HOW TO COMPLETE THIS TASK >> Return, from the listing that follows, each line containing the word "text".
□ □ □
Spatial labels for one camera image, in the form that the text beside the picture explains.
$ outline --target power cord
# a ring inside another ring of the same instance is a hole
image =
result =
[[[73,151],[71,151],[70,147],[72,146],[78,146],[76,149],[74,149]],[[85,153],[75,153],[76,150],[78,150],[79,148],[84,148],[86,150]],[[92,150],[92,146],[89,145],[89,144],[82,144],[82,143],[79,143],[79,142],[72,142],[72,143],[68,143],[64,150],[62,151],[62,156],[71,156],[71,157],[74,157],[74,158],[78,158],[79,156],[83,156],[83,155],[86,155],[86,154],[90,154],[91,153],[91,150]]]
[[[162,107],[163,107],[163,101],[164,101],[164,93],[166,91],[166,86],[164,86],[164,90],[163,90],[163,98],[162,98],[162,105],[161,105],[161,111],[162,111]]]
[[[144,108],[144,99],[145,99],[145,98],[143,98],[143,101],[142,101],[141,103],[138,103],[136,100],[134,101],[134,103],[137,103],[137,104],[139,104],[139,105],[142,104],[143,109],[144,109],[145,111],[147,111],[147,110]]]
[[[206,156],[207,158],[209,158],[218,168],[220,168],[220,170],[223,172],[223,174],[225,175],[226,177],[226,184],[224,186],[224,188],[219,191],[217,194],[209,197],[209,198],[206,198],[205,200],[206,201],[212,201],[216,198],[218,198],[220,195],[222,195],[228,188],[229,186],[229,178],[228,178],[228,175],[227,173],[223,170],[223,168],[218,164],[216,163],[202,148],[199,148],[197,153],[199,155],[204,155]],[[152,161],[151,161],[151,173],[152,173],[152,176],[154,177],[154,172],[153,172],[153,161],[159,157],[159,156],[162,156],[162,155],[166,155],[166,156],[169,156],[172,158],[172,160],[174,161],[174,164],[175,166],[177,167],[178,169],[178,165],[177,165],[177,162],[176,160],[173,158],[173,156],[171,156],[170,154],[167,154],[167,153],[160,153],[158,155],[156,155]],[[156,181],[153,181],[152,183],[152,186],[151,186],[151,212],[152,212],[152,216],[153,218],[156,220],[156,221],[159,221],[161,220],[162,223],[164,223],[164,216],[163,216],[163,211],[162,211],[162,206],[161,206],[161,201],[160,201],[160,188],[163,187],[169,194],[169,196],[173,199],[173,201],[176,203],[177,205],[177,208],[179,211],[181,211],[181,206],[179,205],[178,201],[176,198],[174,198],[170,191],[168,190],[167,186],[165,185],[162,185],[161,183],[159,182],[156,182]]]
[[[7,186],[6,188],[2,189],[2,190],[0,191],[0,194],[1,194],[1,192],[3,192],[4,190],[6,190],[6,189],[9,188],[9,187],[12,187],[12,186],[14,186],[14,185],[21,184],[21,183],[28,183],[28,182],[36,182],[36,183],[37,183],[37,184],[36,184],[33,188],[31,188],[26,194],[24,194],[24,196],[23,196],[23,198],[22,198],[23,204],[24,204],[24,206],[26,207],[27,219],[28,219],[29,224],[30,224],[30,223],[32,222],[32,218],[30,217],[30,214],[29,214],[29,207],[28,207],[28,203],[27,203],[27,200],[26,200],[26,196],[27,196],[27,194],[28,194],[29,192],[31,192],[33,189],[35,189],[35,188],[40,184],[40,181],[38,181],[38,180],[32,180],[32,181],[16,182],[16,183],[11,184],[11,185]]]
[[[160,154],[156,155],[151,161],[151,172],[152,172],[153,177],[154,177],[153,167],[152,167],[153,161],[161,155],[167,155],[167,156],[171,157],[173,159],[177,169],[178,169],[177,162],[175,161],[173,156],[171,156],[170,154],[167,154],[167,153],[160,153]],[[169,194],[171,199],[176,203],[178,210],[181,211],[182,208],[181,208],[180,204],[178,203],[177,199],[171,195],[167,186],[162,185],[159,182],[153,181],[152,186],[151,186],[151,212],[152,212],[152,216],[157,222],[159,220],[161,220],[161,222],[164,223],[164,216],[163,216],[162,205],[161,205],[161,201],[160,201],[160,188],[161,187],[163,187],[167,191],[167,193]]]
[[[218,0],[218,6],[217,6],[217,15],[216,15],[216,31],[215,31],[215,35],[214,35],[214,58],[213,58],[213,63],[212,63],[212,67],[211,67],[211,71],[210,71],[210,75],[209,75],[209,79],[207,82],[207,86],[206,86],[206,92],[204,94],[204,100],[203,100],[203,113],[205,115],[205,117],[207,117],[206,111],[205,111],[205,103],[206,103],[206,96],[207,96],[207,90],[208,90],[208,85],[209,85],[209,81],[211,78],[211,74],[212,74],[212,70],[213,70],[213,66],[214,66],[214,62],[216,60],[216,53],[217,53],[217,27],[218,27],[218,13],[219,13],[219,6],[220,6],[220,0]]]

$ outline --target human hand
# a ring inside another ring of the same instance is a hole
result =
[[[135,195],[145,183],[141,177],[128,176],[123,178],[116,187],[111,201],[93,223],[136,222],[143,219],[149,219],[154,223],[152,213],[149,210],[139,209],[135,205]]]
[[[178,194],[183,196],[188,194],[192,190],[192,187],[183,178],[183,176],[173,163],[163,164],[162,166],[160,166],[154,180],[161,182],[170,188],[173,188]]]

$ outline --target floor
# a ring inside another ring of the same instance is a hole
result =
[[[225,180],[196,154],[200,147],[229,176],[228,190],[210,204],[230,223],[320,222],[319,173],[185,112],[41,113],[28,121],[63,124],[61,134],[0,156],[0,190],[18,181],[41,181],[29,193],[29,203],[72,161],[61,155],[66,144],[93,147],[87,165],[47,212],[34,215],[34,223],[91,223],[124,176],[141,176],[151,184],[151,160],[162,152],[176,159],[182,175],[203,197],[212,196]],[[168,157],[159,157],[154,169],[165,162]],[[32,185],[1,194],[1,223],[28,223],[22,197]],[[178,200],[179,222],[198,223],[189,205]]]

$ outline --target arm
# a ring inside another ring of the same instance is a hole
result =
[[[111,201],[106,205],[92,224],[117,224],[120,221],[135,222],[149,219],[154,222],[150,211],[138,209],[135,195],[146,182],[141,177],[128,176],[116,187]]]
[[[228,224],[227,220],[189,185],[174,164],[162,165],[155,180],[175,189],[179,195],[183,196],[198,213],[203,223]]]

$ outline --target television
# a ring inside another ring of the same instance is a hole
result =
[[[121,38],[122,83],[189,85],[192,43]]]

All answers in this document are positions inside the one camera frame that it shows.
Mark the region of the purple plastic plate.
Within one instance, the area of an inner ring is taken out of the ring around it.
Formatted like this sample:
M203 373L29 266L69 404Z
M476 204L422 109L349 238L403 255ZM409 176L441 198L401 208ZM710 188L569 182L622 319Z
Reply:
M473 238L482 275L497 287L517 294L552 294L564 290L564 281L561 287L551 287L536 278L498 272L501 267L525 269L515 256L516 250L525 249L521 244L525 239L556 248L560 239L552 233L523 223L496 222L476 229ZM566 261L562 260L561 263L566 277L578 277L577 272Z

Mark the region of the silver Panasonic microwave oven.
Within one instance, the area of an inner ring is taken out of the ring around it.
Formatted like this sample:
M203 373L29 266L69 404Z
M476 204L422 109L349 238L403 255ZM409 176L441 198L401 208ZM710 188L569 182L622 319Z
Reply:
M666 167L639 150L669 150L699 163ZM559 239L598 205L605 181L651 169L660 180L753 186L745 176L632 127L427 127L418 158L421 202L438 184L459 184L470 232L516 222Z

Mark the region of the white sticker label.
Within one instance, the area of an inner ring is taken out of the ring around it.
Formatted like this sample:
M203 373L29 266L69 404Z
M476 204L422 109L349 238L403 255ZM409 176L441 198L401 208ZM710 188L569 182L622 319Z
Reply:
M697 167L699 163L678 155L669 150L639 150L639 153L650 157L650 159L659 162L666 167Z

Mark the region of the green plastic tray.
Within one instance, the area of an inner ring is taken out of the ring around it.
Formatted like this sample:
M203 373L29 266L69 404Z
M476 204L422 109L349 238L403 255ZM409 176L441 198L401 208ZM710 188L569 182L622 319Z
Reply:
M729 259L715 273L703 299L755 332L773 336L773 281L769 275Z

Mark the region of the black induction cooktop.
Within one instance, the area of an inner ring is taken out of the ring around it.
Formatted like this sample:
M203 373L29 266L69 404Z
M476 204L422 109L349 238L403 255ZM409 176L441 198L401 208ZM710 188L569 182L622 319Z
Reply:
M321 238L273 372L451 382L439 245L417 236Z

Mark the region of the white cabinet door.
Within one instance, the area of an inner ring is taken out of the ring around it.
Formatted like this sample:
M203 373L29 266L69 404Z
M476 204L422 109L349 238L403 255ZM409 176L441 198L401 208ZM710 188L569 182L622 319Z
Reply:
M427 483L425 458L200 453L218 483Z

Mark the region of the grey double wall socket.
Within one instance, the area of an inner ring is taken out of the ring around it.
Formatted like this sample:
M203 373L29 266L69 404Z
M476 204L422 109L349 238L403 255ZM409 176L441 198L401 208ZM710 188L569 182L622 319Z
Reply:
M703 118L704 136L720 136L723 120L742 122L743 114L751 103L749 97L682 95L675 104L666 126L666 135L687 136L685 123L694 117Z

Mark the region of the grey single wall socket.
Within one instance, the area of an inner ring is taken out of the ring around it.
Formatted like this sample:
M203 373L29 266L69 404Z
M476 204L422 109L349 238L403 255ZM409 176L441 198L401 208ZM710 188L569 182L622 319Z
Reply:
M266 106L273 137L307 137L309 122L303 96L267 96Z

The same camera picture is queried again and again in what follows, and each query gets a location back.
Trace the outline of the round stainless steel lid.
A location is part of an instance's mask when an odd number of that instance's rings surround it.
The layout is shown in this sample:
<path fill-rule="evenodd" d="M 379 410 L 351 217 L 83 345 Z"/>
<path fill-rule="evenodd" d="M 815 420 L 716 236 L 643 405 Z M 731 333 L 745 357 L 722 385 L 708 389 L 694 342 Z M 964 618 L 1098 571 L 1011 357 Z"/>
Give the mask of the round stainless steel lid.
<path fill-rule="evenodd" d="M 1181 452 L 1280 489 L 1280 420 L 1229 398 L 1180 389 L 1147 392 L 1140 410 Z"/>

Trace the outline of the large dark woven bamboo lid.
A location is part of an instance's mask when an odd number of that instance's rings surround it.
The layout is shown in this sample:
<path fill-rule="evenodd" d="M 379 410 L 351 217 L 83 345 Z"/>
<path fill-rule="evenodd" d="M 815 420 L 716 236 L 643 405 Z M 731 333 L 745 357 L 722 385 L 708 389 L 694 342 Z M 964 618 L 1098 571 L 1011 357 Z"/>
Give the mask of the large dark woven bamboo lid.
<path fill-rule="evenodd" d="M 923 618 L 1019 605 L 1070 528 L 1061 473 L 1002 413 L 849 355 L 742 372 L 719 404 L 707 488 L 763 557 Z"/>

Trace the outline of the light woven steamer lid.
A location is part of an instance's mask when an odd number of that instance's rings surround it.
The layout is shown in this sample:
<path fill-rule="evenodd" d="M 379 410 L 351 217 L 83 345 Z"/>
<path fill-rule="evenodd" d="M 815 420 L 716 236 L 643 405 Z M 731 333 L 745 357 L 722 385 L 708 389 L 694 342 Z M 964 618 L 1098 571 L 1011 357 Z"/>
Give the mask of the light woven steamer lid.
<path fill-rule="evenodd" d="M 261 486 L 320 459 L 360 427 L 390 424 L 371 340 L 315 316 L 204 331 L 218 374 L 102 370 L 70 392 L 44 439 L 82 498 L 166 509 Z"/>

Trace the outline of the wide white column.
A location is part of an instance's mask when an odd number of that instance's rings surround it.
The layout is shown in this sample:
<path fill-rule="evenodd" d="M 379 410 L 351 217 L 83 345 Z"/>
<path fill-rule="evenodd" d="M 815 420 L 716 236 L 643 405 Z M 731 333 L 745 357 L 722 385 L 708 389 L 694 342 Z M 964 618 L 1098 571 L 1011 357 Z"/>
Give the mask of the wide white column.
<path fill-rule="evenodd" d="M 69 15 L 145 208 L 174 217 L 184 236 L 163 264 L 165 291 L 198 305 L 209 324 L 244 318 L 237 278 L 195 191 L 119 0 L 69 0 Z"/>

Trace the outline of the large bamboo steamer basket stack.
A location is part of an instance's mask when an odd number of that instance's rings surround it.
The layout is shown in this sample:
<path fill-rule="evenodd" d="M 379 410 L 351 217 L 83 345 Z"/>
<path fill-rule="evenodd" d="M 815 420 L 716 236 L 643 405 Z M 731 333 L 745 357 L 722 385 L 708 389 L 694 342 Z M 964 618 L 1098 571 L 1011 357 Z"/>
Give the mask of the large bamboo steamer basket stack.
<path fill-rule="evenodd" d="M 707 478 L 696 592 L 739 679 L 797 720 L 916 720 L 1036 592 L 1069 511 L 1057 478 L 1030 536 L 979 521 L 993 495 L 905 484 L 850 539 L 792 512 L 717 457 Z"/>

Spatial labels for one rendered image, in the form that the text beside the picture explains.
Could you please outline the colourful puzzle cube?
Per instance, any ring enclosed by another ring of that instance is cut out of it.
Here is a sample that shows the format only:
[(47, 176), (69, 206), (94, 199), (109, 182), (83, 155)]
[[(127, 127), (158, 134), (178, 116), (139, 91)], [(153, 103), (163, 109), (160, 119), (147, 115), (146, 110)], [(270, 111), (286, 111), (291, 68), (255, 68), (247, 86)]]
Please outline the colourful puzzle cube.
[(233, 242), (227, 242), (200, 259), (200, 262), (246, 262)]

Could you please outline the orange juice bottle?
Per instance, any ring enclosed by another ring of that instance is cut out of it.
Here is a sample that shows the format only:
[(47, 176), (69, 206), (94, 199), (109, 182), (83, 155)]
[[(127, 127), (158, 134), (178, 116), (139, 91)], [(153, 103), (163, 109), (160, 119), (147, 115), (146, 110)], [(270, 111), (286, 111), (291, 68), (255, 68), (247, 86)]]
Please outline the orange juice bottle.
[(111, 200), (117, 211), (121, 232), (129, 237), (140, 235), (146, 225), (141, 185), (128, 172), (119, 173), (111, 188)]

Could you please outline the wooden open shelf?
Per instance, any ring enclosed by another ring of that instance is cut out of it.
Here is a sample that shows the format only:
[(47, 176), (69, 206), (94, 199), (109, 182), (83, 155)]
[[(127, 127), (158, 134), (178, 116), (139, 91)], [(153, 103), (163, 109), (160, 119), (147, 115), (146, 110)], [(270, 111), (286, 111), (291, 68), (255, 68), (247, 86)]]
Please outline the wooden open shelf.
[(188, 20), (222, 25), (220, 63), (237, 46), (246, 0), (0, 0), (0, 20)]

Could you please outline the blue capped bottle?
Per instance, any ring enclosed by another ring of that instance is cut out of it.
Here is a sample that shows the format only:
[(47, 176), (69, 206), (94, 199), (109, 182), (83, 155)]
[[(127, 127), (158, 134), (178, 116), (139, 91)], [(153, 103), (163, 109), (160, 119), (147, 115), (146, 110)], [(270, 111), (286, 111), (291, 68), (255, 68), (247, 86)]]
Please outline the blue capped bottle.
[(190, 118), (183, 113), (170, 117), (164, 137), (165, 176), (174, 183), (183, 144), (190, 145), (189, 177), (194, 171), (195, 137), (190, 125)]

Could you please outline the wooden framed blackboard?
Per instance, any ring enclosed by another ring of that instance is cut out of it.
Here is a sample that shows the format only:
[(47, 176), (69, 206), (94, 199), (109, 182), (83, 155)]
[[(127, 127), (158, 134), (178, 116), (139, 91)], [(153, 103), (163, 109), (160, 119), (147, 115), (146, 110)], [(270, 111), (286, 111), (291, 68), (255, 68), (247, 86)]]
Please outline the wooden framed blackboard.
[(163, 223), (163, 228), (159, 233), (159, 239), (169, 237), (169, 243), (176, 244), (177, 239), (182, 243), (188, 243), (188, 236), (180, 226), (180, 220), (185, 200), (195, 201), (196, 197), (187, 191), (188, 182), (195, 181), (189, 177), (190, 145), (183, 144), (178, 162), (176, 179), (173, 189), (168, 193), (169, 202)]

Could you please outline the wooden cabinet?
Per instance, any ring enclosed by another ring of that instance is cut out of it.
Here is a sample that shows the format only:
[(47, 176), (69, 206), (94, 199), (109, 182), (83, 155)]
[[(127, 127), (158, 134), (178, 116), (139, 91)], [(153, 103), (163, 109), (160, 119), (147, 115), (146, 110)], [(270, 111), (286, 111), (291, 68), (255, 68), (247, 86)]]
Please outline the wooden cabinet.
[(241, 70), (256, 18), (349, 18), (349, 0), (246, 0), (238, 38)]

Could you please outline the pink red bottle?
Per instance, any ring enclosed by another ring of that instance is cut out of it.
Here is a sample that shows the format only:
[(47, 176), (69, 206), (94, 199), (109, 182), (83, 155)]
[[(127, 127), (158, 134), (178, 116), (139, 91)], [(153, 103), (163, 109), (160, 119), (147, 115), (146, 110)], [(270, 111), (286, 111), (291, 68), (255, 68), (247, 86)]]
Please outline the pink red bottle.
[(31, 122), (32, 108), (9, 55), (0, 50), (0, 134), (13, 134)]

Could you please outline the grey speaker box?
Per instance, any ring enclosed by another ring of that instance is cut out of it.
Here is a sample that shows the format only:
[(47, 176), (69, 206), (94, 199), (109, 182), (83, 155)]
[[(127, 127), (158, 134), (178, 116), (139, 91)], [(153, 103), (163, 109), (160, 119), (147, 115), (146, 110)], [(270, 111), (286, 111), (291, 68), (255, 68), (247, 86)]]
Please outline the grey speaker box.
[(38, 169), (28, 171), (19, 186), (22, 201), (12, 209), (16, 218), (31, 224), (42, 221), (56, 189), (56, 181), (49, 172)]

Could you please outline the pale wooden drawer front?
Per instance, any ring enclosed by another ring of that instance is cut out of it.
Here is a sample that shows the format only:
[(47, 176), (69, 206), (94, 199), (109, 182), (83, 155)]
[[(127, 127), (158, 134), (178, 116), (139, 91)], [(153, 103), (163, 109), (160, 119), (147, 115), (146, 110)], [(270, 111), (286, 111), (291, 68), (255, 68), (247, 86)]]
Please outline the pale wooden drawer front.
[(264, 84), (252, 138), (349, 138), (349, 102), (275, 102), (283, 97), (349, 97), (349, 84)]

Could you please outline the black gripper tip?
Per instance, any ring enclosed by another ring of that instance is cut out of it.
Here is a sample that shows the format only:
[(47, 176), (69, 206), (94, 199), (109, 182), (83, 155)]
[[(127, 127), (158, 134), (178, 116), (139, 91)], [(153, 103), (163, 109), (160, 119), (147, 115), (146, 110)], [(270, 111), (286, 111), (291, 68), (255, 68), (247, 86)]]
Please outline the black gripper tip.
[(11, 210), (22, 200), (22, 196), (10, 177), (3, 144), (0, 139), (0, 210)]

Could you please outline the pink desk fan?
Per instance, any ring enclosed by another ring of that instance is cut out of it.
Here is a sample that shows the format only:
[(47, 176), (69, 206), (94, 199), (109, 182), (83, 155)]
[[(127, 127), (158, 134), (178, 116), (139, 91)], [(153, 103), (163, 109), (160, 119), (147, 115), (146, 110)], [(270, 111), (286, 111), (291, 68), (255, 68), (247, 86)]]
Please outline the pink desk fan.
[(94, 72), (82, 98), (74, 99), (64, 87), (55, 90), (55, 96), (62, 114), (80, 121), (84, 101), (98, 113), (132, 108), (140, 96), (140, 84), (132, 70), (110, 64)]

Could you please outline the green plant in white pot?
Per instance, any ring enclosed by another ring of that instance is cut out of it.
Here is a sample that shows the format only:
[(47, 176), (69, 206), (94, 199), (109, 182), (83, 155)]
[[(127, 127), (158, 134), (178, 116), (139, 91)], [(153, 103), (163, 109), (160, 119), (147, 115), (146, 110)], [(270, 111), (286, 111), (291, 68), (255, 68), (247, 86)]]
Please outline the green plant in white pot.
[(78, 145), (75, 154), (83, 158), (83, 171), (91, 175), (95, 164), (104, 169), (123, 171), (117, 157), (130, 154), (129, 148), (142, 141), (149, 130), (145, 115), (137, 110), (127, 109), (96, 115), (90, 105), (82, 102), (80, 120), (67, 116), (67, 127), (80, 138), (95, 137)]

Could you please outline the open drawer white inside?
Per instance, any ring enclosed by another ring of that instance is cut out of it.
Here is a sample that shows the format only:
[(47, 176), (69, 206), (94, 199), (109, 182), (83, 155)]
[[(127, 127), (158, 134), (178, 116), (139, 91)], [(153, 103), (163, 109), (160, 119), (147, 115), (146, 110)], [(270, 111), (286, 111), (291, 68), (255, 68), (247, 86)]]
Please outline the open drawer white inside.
□ □ □
YOUR SOLUTION >>
Spatial labels for one camera image, in the form that the text beside the picture explains.
Spatial labels for one rendered image, in the form that the text beside the picture explains.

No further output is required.